▸ **Directions for this task**
Filter the records below for the word "camera". Copy each line that holds it.

_ _ _ _ _

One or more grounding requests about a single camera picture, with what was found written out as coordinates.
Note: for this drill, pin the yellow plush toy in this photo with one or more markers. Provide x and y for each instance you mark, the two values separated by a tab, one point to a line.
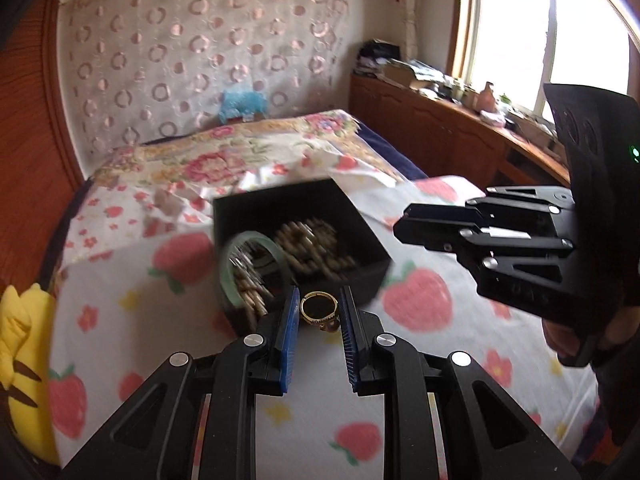
25	340

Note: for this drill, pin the white lace window curtain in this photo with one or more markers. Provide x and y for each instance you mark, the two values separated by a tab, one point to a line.
425	5

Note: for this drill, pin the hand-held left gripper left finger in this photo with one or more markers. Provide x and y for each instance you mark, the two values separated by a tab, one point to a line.
289	330

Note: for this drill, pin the circle pattern sheer curtain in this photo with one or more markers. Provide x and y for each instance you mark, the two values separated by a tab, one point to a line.
200	35

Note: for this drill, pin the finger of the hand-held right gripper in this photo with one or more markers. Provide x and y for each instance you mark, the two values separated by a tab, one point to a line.
450	214
500	247

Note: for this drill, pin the black jewelry box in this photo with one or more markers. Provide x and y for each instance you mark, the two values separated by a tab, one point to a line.
365	285

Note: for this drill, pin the wooden frame window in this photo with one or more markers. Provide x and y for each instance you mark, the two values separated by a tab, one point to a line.
510	35

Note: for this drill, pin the floral beige quilt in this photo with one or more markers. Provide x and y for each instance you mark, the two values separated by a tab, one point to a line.
225	150

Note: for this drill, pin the pile of papers and boxes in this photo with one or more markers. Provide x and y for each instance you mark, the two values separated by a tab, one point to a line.
415	72

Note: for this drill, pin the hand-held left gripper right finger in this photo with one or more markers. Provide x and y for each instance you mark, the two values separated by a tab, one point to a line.
348	330

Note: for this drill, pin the dark blue bed sheet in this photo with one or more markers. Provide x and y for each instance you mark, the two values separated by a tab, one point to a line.
395	155

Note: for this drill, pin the blue plush toy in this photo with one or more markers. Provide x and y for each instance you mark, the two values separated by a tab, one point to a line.
242	102

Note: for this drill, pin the pink ceramic figurine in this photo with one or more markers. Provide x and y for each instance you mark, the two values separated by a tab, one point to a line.
487	97

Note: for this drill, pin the green jade bangle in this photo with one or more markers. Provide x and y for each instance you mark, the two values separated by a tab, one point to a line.
272	245

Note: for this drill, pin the strawberry print bed sheet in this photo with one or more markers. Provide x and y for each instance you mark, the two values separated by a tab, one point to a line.
150	320

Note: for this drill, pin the wooden headboard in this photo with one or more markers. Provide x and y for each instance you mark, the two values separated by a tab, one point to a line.
45	135

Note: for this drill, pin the silver engraved bangle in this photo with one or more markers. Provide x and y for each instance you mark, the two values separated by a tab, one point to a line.
245	260

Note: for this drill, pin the wooden window cabinet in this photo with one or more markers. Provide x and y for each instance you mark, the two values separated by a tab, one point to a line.
450	135

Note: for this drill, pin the person's right hand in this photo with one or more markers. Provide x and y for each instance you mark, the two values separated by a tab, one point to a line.
552	337

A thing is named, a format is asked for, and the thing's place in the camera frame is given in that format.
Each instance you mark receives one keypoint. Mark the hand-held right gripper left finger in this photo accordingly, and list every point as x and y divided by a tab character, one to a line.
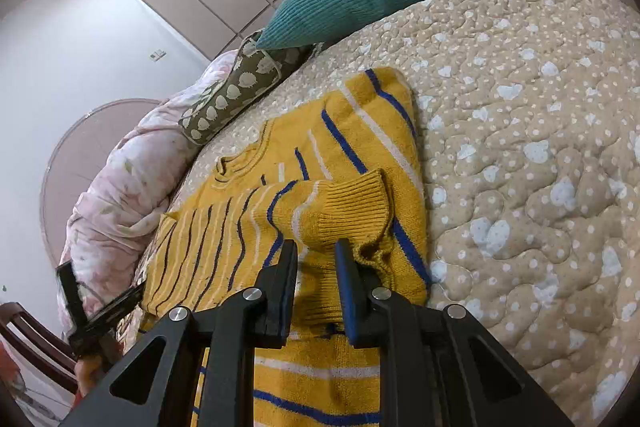
289	292

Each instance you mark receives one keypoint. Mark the small wall switch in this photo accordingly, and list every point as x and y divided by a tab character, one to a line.
158	55

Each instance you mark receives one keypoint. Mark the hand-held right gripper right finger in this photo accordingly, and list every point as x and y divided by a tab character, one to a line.
347	294

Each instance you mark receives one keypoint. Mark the pink floral comforter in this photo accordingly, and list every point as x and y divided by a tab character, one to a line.
125	187

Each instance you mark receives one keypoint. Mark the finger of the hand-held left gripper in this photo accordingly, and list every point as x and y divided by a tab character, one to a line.
117	307
67	292

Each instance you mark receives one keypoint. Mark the dark red wooden chair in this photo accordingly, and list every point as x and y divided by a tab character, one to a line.
30	337

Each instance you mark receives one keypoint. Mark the beige quilted dotted bedspread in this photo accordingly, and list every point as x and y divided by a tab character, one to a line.
525	157

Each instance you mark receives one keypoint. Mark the yellow striped towel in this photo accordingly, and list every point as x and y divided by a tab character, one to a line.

_ _ _ _ _

▸ **Written solution**
One or more grounding requests about a single camera picture, with what was found written out as coordinates.
A thing is named, a format is asked for, and the thing's place in the camera frame is given in that format.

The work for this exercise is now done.